We can easily check that Equation (180) is correct. Suppose that we have an amount of charge $ Q$ that is uniformly distributed within a sphere of radius $ a$ , centered on the origin. Let us imagine building up this charge distribution from a succession of thin spherical layers of infinitesimal thickness. At each stage, we gather a small amount of charge $ dq$ from infinity, and spread it over the surface of the sphere in a thin layer extending from $ r$ to $ r+dr$ . We continue this process until the final radius of the sphere is $ a$ . If $ q(r)$ is the sphere's charge when it has attained radius $ r$ then the work done in bringing a charge $ dq$ to its surface is

$\displaystyle dW = \frac{1}{4\pi\,\epsilon_0} \frac{ q(r)\,dq}{r}.$ (182)

This follows from Equation (166), because the electric field generated outside a spherical charge distribution is the same as that of a point charge $ q(r)$ located at its geometric center ($ r=0$ ). If the uniform charge density of the sphere is $ \rho$ then

$\displaystyle q(r) = \frac{4\pi}{3} \,r^{\,3}\,\rho,$ (183)


$\displaystyle dq = 4\pi\, r^{\,2}\, \rho\,dr.$ (184)
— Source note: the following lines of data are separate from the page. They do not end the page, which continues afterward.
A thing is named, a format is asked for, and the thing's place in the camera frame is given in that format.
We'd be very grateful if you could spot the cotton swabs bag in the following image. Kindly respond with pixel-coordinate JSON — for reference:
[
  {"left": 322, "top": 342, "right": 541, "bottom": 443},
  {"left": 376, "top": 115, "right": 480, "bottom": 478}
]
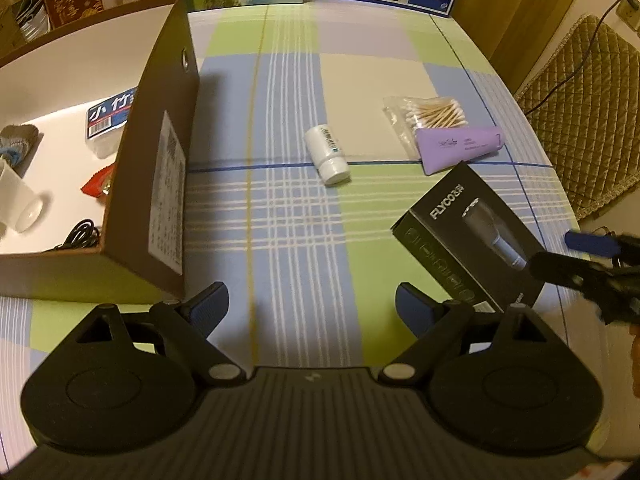
[{"left": 383, "top": 96, "right": 469, "bottom": 159}]

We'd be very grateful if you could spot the quilted chair cover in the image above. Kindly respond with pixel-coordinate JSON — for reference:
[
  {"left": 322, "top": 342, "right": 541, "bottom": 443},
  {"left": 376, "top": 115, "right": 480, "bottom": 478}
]
[{"left": 516, "top": 15, "right": 639, "bottom": 220}]

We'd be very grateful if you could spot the red snack packet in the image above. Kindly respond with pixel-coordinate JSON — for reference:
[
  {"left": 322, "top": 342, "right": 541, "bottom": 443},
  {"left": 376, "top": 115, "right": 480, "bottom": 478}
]
[{"left": 80, "top": 164, "right": 115, "bottom": 200}]

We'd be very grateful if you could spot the wall socket with plug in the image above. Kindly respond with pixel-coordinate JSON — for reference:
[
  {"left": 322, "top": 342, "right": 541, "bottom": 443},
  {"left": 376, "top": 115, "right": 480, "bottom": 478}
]
[{"left": 616, "top": 0, "right": 640, "bottom": 32}]

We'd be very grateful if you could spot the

Thus, Equation (182) becomes

$\displaystyle dW = \frac{4\pi}{3\,\epsilon_0}\, \rho^{\,2}\, r^{\,4}\,dr.$ (185)

The total work needed to build up the sphere from nothing to radius $ a$ is plainly

$\displaystyle W = \frac{4\pi}{3\,\epsilon_0}\, \rho^{\,2} \int_0^a r^{\,4}\,dr = \frac{4\pi}{15\,\epsilon_0}\, \rho^{\,2}\, a^{\,5}.$ (186)

This can also be written in terms of the total charge $ Q = (4\pi/3)\,a^{\,3}\, \rho$ as

$\displaystyle W = \frac{3}{5} \frac{Q^{\,2}}{4\pi\,\epsilon_0\, a}.$ (187)

Now that we have evaluated the potential energy of a spherical charge distribution by the direct method, let us work it out using Equation (180). We shall assume that the electric field is both radial and spherically symmetric, so that $ {\bf E} = E_r(r)\,
{\bf e}_r$ . Application of Gauss' law,

$\displaystyle \int_S {\bf E} \cdot d{\bf S} = \frac{1}{\epsilon_0} \int_V \rho \,dV,$ (188)

where $ V$ is a sphere of radius $ r$ , centered on the origin, gives

$\displaystyle E_r(r) = \frac{Q}{4\pi\,\epsilon_0} \frac{r}{a^{\,3}}$ (189)

for $ r<a$ , and

$\displaystyle E_r(r) = \frac{Q}{4\pi\,\epsilon_0\,r^{\,2}}$ (190)

for $ r\geq a$ . Equations (180), (189), and (190) yield

$\displaystyle W = \frac{Q^{\,2}}{8\pi\,\epsilon_0} \left( \frac{1}{a^{\,6}} \int_0^a r^{\,4}\,dr + \int_a^\infty \frac{dr}{r^{\,2}} \right),$ (191)

which reduces to

$\displaystyle W = \frac{Q^{\,2}}{8\pi\,\epsilon_0\, a} \left( \frac{1}{5} + 1\right)= \frac{3}{5} \frac{Q^{\,2}}{4\pi\,\epsilon_0 \,a}.$ (192)

Thus, Equation (180) gives the correct answer.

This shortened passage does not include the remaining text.